Greetings, ladies and gentlemen. Welcome to this week’s episode of The Weekly Beat. My name is Dumi Jere. And this week, we’re going to try to do things a little bit differently. I’m going to make a special call out at the beginning instead of the end. So please follow our podcast on Spotify, Apple Podcasts, and/or Amazon Music so that you’re notified whenever a new episode goes live. With me is my co-host, my beautiful sister, Maggie. How are you Maggie?

MAGGIE MUTESI:

I’m doing fine. Thank you so much Dumi. How is Johannesburg?

DUMI JERE:

Nah, it is all right. It’s all right. There’s some progress with regards to the vaccines so we’re happy about that.
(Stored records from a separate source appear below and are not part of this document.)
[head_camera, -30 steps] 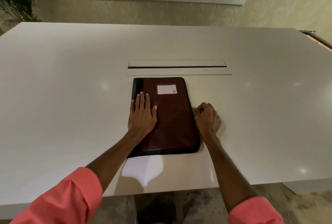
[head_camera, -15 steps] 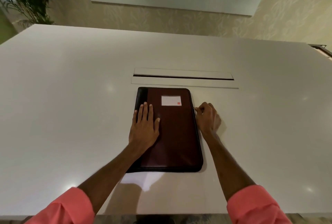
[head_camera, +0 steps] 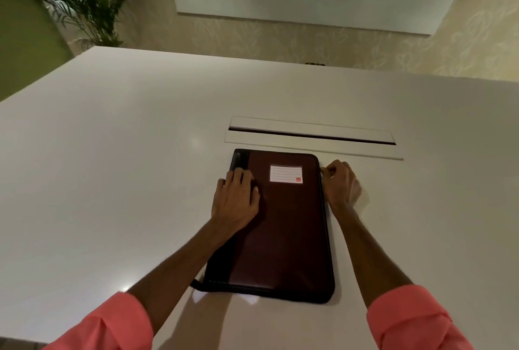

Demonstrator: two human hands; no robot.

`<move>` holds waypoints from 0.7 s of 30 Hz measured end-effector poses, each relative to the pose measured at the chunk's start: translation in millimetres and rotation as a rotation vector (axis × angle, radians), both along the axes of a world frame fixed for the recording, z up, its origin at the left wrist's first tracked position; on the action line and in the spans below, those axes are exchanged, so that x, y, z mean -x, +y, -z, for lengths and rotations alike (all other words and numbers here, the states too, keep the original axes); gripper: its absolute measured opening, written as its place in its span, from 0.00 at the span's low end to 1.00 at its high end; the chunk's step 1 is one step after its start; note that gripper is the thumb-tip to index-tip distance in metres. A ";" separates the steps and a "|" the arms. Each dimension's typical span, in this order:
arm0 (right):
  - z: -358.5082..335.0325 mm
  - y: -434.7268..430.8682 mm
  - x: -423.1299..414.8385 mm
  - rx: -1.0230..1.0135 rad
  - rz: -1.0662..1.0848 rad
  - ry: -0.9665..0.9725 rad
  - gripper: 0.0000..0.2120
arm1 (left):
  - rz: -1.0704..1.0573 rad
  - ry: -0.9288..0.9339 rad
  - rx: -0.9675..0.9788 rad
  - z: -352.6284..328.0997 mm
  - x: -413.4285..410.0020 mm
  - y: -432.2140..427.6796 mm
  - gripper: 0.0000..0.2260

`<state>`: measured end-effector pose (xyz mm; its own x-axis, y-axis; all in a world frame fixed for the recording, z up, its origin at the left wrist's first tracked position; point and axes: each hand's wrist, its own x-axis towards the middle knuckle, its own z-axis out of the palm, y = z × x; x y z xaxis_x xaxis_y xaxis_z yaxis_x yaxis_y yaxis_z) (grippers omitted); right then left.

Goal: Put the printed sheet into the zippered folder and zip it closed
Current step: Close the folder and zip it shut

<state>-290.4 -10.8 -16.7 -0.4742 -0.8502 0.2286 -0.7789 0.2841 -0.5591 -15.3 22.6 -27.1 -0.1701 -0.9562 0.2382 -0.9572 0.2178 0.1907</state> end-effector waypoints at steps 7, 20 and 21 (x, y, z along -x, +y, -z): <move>4.2 -14.6 4.8 0.036 -0.031 -0.038 0.06 | -0.021 0.171 -0.214 10.5 -6.3 -41.4 0.33; -7.1 -71.5 32.4 -0.070 -0.360 -0.076 0.03 | 0.002 0.214 -0.152 38.9 -8.4 -50.7 0.34; -8.5 -76.7 35.6 -0.087 -0.391 -0.094 0.03 | 0.003 0.216 -0.151 39.9 -8.5 -51.3 0.34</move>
<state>-326.0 -87.5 -8.2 -0.1266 -0.9848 0.1187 -0.7844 0.0262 -0.6197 -6.8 -28.7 -66.9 -0.1338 -0.9833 0.1234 -0.8901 0.1740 0.4212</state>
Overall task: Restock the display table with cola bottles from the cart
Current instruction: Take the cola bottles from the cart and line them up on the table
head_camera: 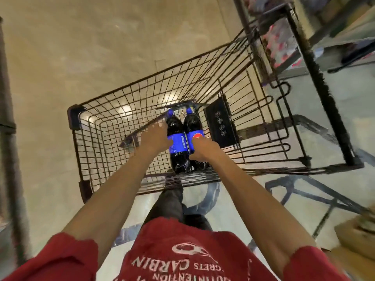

Your side, which part of the world are you in anyway?

MAGGIE MUTESI:

I’m in Nairobi. I’m in Nairobi. We’re keeping away from COVID-19 so we can’t move anyhow but it’s a bit interesting. I don’t even know what to say when we talk about how are you. I feel like I want to say, I don’t know how the next six months is going to be because we’re already in the middle of the year and we’re still talking about vaccines and COVID.

I bring this up every single episode because Dumi it is the basis of business. It is the basis of livelihoods. We’d go back and then we take two steps ahead with a vaccine and then take like 10 steps back. I just read a story yesterday of this group of 10 guys in the U.K. who went to watch a soccer match for England. And then at the end of the match, out of 11 of them, nine of them had COVID-19. They had symptoms and they were all vaccinated posing a question, are we even safe with the vaccines?

DUMI JERE:

Okay. Wow. For now I think we can only dream big until we are able to vaccinate a good number of our population in Africa. The Delta variant that ravaged India a couple of months ago is now in SADC region and a number of the countries are battling that Delta variant, including South Africa. So the numbers in South Africa, yeah, they’re very scary, but closer to South Africa, a country really that sometimes people feel that it should be the province of South Africa because it is almost in South Africa, Eswatini.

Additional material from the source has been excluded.